- Bombe Bombe within Wolayita Bombe Bombe within Ethiopia
- Coordinates: 7°07′19″N 37°34′54″E﻿ / ﻿7.12194°N 37.58167°E
- Country: Ethiopia
- Region: South Ethiopia Regional State
- Zone: Wolaita
- Woreda: Boloso Bombe

Government
- • Mayor: Erdachew Tadesse (Prosperity Party)
- Elevation: 1,531 m (5,023 ft)

Population (2019)
- • Total: 11,969
- • Males: 6,045
- • Females: 5,924
- Time zone: UTC+3 (EAT)

= Bombe, Wolaita =

Town in Wolaita, Ethiopia

Bombe (Geʽez: ቦምቤ) is a town and separate district in Wolayita Zone of the South Ethiopia Regional State, Ethiopia. Bombe town is located 325 km and 55 km away from Addis Ababa and Wolaita Sodo town through Hossana exit, respectively.

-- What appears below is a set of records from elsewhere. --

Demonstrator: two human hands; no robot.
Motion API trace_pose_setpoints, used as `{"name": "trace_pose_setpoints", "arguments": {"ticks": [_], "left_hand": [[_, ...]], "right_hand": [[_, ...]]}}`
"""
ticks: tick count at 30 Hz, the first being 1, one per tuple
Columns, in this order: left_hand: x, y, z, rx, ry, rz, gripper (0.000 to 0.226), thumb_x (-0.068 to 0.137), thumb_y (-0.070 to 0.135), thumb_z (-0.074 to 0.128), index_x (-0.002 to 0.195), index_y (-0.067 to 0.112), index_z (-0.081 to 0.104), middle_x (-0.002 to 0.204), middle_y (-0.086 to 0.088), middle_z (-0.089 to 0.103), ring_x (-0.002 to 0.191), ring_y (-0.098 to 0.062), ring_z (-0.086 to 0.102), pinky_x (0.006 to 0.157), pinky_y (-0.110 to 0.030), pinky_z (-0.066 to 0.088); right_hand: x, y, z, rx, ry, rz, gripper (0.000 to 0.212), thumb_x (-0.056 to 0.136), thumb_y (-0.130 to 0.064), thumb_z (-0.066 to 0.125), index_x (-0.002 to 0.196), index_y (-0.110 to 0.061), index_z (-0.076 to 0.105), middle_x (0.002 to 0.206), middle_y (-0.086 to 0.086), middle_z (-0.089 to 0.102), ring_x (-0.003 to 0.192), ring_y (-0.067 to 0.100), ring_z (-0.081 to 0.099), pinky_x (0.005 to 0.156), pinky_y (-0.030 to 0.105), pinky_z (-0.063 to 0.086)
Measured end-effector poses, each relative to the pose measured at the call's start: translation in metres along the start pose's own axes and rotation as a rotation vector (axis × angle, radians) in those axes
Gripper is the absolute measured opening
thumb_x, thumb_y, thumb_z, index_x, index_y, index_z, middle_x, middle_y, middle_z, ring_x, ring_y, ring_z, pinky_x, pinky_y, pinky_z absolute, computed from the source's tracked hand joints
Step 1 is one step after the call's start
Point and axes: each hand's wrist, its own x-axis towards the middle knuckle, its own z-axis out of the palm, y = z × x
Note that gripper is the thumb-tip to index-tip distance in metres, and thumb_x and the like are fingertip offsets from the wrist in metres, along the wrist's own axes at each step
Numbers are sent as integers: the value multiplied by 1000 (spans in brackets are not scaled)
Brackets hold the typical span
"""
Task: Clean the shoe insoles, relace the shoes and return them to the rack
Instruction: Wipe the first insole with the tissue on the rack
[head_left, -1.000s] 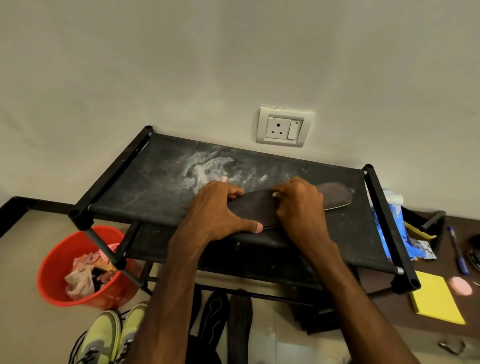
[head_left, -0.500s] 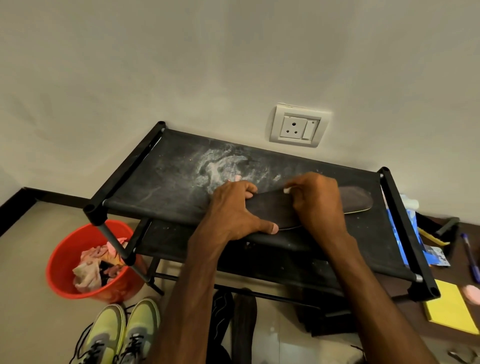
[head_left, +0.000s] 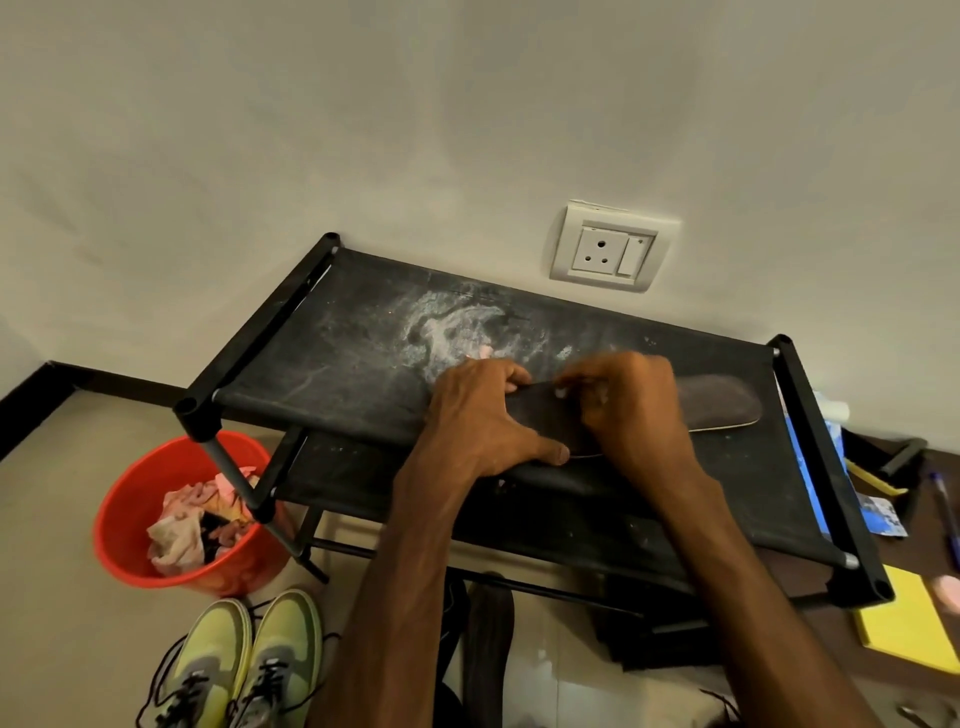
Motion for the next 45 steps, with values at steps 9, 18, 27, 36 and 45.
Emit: {"name": "trace_pose_setpoints", "arguments": {"ticks": [9,18,27,36,45], "left_hand": [[-1,2,-1,-5,3,-13,90,46,51,98,126,25,67,120,7,66,114,-12,60,101,-37,52],[1,2,2,29,-27,-3,77,42,51,75,116,32,68,108,9,67,107,-16,61,95,-40,55],[0,5,-1,32,-30,7,106,30,72,80,128,33,64,122,9,64,115,-15,59,100,-41,53],[-3,8,-5,8,-21,-40,94,46,50,98,132,27,65,125,9,66,113,-9,61,102,-36,51],[-4,11,-6,-13,-28,-82,96,46,48,99,133,27,65,128,8,65,115,-11,60,104,-35,50]], "right_hand": [[3,14,-10,60,26,161,28,86,0,69,90,-24,83,83,-6,78,76,6,70,85,36,60],[-9,-21,4,140,-151,-123,41,78,3,67,96,-30,83,88,-8,79,76,5,72,71,34,61],[-11,-11,-21,268,-336,-117,42,74,17,64,83,-19,84,89,-10,79,86,4,74,82,33,62],[-20,7,-42,216,-220,7,47,70,24,61,66,-19,81,76,-9,77,80,2,73,83,24,58],[-30,57,-69,5,44,452,34,78,12,76,61,-17,73,68,-4,71,69,7,67,77,14,52]]}}
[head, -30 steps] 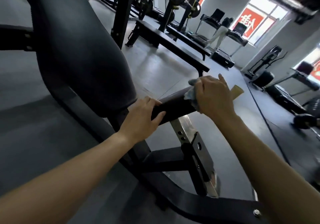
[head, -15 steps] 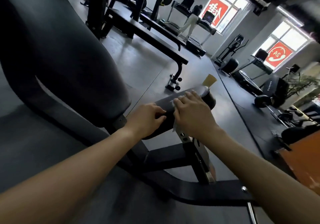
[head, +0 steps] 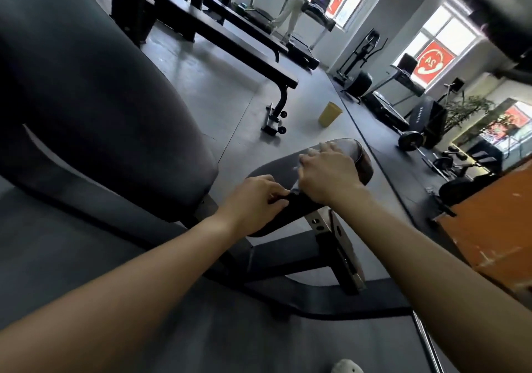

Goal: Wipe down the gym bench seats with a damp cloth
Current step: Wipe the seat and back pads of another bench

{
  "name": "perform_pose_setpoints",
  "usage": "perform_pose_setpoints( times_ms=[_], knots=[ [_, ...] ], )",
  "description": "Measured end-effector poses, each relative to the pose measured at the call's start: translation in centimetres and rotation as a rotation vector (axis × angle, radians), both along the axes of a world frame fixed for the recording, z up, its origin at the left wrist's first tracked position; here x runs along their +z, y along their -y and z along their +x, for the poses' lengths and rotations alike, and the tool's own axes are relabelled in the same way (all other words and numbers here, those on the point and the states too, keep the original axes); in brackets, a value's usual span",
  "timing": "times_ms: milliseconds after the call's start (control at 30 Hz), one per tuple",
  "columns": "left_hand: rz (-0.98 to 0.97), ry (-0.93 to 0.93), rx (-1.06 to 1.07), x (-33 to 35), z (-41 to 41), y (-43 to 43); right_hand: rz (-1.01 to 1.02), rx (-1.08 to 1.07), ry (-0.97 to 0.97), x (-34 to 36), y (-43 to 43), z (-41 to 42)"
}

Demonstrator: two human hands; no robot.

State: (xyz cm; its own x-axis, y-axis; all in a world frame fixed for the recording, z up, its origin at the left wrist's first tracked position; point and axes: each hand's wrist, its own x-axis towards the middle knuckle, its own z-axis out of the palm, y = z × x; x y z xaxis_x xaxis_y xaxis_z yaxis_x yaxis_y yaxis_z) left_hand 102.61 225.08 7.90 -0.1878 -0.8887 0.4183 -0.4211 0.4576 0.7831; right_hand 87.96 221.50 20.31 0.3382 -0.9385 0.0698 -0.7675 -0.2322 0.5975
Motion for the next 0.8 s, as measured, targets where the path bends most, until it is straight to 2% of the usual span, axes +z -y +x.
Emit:
perform_pose_setpoints(
  times_ms=[133, 233, 433, 567, 667, 800],
  knots=[
    [-0.041, 0.036, 0.004, -0.3, 0.2, 0.2, 0.123, 0.102, -0.040, -1.2, -1.3, 0.1],
    [-0.053, 0.084, -0.003, 0.1, 0.6, 0.1, 0.115, 0.136, -0.058, -0.3, -1.8, -0.4],
    [-0.005, 0.201, -0.091, 1.5, 1.8, -0.2, 0.005, -0.097, -0.110, 4.1, -0.6, -1.8],
    [-0.019, 0.270, -0.106, 1.6, 2.0, -0.5, -0.132, -0.147, 0.039, 2.2, -1.1, -0.9],
    [-0.016, 0.190, -0.076, 0.6, 1.8, -0.8, -0.131, -0.137, 0.057, 0.5, -1.5, 0.1],
    [-0.042, 0.138, -0.009, -1.1, 1.4, -1.3, -0.031, -0.016, 0.016, -2.2, -2.1, 1.2]
  ],
)
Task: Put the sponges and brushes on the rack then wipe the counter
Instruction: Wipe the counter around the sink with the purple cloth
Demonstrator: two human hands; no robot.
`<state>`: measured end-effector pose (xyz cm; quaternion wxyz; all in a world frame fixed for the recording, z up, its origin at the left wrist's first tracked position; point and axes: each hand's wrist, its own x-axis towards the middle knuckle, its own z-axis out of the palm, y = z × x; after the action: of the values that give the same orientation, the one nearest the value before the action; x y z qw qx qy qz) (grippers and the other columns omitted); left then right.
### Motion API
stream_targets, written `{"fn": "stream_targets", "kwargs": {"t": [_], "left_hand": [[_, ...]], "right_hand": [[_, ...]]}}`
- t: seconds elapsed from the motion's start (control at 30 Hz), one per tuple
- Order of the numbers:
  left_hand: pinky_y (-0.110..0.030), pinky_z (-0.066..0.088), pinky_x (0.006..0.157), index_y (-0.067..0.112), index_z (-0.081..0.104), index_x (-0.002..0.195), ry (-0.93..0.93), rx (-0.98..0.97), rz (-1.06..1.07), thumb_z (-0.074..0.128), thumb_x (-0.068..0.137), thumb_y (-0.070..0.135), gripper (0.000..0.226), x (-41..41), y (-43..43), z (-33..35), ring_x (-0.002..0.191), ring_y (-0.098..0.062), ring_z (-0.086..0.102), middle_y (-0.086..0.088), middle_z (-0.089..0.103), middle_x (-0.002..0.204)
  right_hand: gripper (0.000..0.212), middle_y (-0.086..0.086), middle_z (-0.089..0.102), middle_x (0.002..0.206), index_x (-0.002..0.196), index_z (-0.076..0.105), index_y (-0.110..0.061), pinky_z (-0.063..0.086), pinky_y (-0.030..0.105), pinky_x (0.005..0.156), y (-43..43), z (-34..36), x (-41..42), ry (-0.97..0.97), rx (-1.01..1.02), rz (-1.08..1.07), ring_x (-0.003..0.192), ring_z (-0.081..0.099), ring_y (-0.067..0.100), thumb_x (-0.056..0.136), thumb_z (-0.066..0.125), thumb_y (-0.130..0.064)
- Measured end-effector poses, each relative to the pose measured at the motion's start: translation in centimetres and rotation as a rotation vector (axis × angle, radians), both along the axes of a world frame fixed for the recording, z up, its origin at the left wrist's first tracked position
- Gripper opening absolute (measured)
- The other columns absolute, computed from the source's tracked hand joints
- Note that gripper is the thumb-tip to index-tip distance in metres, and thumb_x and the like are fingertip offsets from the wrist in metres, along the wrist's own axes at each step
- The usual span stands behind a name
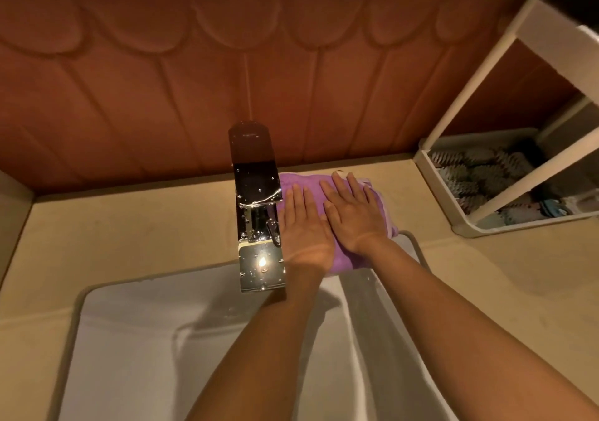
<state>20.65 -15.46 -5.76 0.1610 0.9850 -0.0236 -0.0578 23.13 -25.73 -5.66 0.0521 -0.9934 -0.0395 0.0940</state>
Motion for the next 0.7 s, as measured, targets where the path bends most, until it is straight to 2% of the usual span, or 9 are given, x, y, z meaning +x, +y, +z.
{"fn": "stream_targets", "kwargs": {"t": [0.1, 0.27, 0.3, 0.37, 0.4, 0.47, 0.6, 0.67, 0.7], "left_hand": [[-0.035, -0.006, 0.117, 0.009, -0.005, 0.149, -0.059, -0.034, 0.015, -0.007, 0.090, 0.033, 0.064, 0.4, -0.1, -0.4, 0.147, -0.019, -0.008, -0.009, -0.007, 0.159], [-0.035, 0.000, 0.118, 0.011, -0.008, 0.148, -0.008, 0.030, 0.057, 0.000, 0.094, 0.036, 0.060, 1.3, -0.8, -1.1, 0.147, -0.019, -0.007, -0.008, -0.009, 0.159], [-0.036, 0.008, 0.118, 0.009, 0.001, 0.149, -0.020, 0.032, 0.080, -0.003, 0.088, 0.037, 0.067, 1.5, -0.9, -1.0, 0.147, -0.021, 0.003, -0.010, 0.001, 0.159], [-0.038, 0.031, 0.110, 0.005, 0.034, 0.142, -0.104, 0.032, 0.147, 0.010, 0.084, 0.035, 0.071, 1.6, -1.3, -0.9, 0.138, -0.025, 0.036, -0.016, 0.035, 0.149], [-0.038, 0.036, 0.103, 0.004, 0.048, 0.134, -0.134, 0.029, 0.152, 0.020, 0.083, 0.034, 0.065, 1.8, -1.5, -1.0, 0.129, -0.027, 0.049, -0.017, 0.049, 0.140], [-0.038, 0.032, 0.097, 0.001, 0.059, 0.124, -0.132, 0.040, 0.135, 0.032, 0.082, 0.031, 0.058, 2.2, -1.6, -1.0, 0.118, -0.028, 0.058, -0.018, 0.059, 0.128], [-0.038, 0.038, 0.096, 0.001, 0.060, 0.122, -0.101, 0.074, 0.170, 0.034, 0.082, 0.030, 0.055, 2.8, -2.7, -0.9, 0.116, -0.029, 0.060, -0.018, 0.061, 0.126], [-0.041, 0.040, 0.102, 0.000, 0.049, 0.133, -0.107, 0.064, 0.204, 0.029, 0.087, 0.030, 0.058, 2.7, -3.1, -0.8, 0.127, -0.030, 0.050, -0.020, 0.050, 0.138], [-0.042, 0.032, 0.109, 0.001, 0.036, 0.141, -0.090, 0.071, 0.185, 0.027, 0.091, 0.031, 0.059, 2.9, -3.3, -0.8, 0.136, -0.028, 0.038, -0.019, 0.037, 0.147]], "right_hand": [[0.051, -0.006, -0.006, 0.160, 0.150, 0.003, -0.029, -0.006, 0.036, 0.118, -0.2, -0.1, 0.4, -0.008, 0.021, 0.007, 0.147, -0.010, 0.016, 0.102, 0.016, -0.037], [0.055, -0.005, 0.000, 0.160, 0.150, 0.008, -0.029, -0.003, 0.036, 0.118, -0.6, 0.2, 1.2, -0.036, 0.012, 0.060, 0.147, -0.005, 0.016, 0.097, 0.011, -0.040], [0.055, -0.005, 0.002, 0.160, 0.150, 0.009, -0.029, -0.002, 0.036, 0.118, -0.8, 0.2, 1.5, -0.047, 0.020, 0.076, 0.147, -0.003, 0.016, 0.097, 0.012, -0.040], [0.051, -0.004, 0.007, 0.160, 0.150, 0.012, -0.029, -0.001, 0.036, 0.118, -1.2, -0.1, 2.1, -0.059, 0.045, 0.106, 0.147, 0.000, 0.017, 0.100, 0.020, -0.037], [0.050, -0.004, 0.009, 0.160, 0.150, 0.014, -0.029, -0.001, 0.036, 0.118, -1.4, -0.2, 2.4, -0.067, 0.056, 0.119, 0.147, 0.002, 0.017, 0.101, 0.022, -0.036], [0.051, -0.002, 0.016, 0.159, 0.149, 0.018, -0.028, 0.003, 0.037, 0.118, -1.8, -0.2, 2.9, -0.094, 0.069, 0.156, 0.146, 0.009, 0.020, 0.099, 0.020, -0.037], [0.061, 0.006, 0.030, 0.152, 0.145, 0.032, -0.025, 0.012, 0.039, 0.114, -2.8, 0.0, 3.9, -0.172, 0.083, 0.226, 0.138, 0.026, 0.027, 0.088, 0.017, -0.040], [0.063, 0.011, 0.039, 0.145, 0.140, 0.042, -0.021, 0.019, 0.039, 0.111, -3.2, -0.1, 4.1, -0.213, 0.102, 0.230, 0.131, 0.034, 0.029, 0.086, 0.017, -0.041], [0.062, 0.012, 0.045, 0.139, 0.137, 0.047, -0.020, 0.023, 0.039, 0.108, -3.5, -0.2, 4.2, -0.238, 0.108, 0.218, 0.126, 0.040, 0.030, 0.086, 0.019, -0.040]]}}
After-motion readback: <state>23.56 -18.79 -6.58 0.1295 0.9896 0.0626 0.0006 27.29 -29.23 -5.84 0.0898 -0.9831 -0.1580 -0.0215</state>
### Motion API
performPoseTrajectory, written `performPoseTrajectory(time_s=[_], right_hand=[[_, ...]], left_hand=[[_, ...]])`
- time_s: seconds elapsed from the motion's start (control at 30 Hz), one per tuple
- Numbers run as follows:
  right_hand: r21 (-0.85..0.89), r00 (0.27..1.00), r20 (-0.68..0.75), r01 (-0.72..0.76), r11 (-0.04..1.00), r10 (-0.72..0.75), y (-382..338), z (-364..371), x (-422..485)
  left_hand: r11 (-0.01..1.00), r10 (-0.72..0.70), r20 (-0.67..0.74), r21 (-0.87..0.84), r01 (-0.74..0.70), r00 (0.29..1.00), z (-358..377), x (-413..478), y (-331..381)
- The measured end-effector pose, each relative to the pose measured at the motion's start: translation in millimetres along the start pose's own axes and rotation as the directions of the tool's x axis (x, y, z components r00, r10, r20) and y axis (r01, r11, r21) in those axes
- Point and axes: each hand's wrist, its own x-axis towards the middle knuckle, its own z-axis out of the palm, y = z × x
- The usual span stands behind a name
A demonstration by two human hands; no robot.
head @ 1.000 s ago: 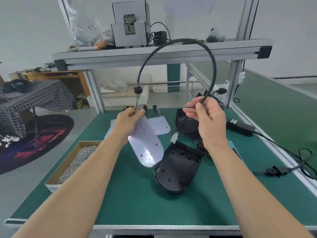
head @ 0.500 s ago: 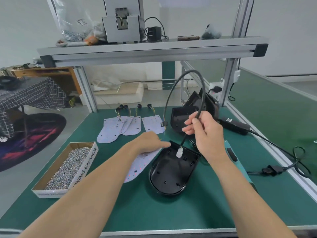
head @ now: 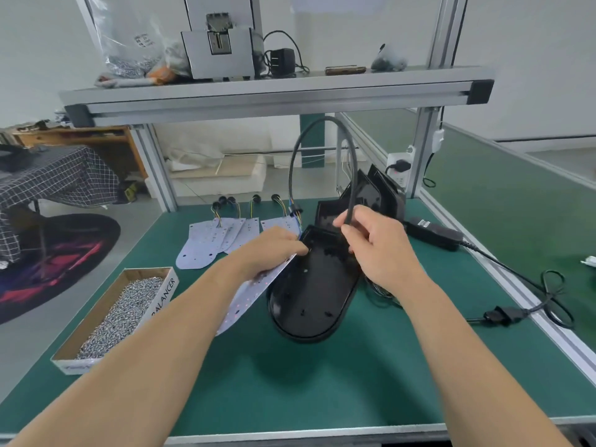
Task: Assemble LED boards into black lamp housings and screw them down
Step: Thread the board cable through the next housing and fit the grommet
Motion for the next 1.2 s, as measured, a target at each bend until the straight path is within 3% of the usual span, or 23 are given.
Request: performPoseTrajectory(time_s=[0.07,0.1,0.13,0.2,0.23,0.27,0.33,0.4,0.43,0.47,0.5,0.57,0.63,0.7,0.77,0.83,0.9,0.97,1.07,1.13,1.2], right_hand=[[-0.105,0.975,-0.176,0.12,0.987,-0.137,-2,-3,1],[0.039,0.967,-0.233,0.115,0.993,-0.103,-3,-5,1],[0.294,0.974,-0.226,0.04,0.955,0.029,-5,-6,3],[0.688,0.963,0.01,-0.203,0.697,0.27,-8,-5,3],[0.739,0.943,0.174,-0.316,0.595,0.284,-9,-1,1],[0.732,0.921,0.298,-0.388,0.559,0.25,-8,5,-3],[0.686,0.894,0.399,-0.44,0.579,0.205,-11,15,-9],[0.498,0.931,0.308,-0.332,0.801,0.195,-7,20,-11],[0.255,0.956,0.235,-0.233,0.939,0.174,-2,18,-10],[-0.081,0.977,0.161,-0.13,0.988,0.142,6,14,-8],[-0.378,0.988,0.077,-0.093,0.921,0.131,15,7,-6],[-0.598,0.968,-0.068,-0.232,0.767,0.24,30,-13,-2],[-0.672,0.908,-0.058,-0.344,0.656,0.416,43,-29,3],[-0.723,0.863,0.004,-0.347,0.597,0.505,42,-31,6],[-0.574,0.912,-0.024,-0.347,0.741,0.408,29,-25,11],[-0.309,0.966,-0.113,-0.255,0.916,0.23,1,-18,20],[-0.177,0.986,-0.148,-0.103,0.979,0.077,-34,-14,33],[-0.183,0.992,-0.119,0.027,0.983,-0.049,-67,-11,46],[-0.306,0.992,0.054,0.123,0.944,-0.112,-102,-10,65],[-0.434,0.958,0.287,0.148,0.889,-0.019,-114,-10,76],[-0.511,0.904,0.422,0.172,0.842,0.072,-120,-9,81]], left_hand=[[0.994,0.058,0.01,-0.089,-0.057,0.998,-10,-6,2],[0.984,0.077,-0.006,-0.162,-0.077,0.997,-14,-9,2],[0.968,0.09,-0.025,-0.234,-0.093,0.996,-18,-12,2],[0.941,0.115,-0.052,-0.314,-0.126,0.992,-23,-17,2],[0.932,0.128,-0.06,-0.335,-0.141,0.99,-24,-18,4],[0.926,0.137,-0.065,-0.346,-0.151,0.988,-23,-19,4],[0.924,0.133,-0.073,-0.352,-0.15,0.988,-23,-19,4],[0.922,0.107,-0.091,-0.364,-0.133,0.99,-26,-19,0],[0.919,0.088,-0.106,-0.375,-0.122,0.99,-29,-21,-3],[0.911,0.064,-0.134,-0.396,-0.113,0.989,-33,-22,-8],[0.897,0.032,-0.173,-0.43,-0.105,0.984,-38,-24,-12],[0.866,-0.044,-0.269,-0.49,-0.097,0.962,-48,-28,-23],[0.862,-0.113,-0.324,-0.503,-0.069,0.939,-57,-31,-35],[0.915,-0.111,-0.364,-0.401,-0.048,0.925,-59,-32,-43],[0.97,-0.039,-0.379,-0.235,-0.055,0.924,-54,-33,-43],[0.998,0.036,-0.379,-0.03,-0.051,0.925,-43,-32,-37],[0.985,0.122,-0.35,0.155,-0.072,0.929,-33,-29,-29],[0.944,0.198,-0.29,0.315,-0.102,0.936,-27,-29,-24],[0.872,0.295,-0.207,0.457,-0.174,0.933,-23,-33,-16],[0.826,0.321,-0.178,0.533,-0.183,0.93,-22,-35,-12],[0.829,0.311,-0.165,0.528,-0.182,0.936,-23,-36,-12]])
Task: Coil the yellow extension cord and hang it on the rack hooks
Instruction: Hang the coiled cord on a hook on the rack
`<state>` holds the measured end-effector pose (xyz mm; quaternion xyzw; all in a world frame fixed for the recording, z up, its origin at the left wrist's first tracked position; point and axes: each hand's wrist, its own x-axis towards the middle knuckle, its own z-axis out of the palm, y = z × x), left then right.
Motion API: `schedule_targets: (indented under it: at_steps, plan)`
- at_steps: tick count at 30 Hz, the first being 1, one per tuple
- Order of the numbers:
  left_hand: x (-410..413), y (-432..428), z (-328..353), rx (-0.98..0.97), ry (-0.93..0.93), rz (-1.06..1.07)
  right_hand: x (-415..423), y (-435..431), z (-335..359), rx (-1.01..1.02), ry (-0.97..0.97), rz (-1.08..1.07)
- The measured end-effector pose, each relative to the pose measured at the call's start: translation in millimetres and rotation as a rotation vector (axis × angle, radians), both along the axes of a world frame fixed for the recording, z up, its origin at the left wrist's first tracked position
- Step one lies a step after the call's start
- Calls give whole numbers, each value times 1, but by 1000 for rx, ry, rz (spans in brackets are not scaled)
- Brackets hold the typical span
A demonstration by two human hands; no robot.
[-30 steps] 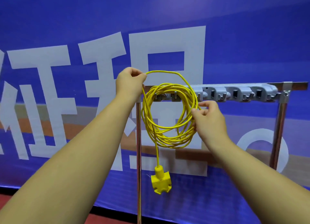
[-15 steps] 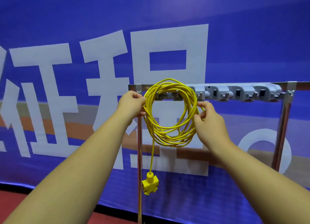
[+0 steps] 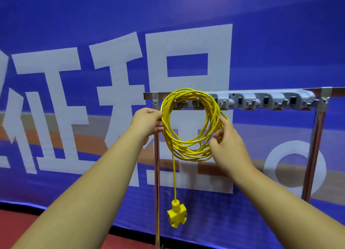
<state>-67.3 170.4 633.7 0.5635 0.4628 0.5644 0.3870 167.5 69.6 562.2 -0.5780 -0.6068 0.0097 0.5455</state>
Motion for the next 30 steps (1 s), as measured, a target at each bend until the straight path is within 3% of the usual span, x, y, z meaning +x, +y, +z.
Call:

Bombe town is used as an administrative capital of Boloso Bombe woreda of Wolaita Zone. It is located at an elevation of 1,531 m above sea level. The amenities in the town are 24 hours electric light, pure water service, kindergarten, primary and high schools, health center, everyday public market and others. Bombe lies between about 7°07'19"North 37°34'54"East

==Demographics==
Bombe is a populated place in South Ethiopia Regional State. It is a town with more than 11,000 people. As per population projection conducted by Central Statistical Agency of Ethiopia in 2019, the town Bombe has a total population of 11,969. And among this figure Males count 6,045 and Females count 5,924.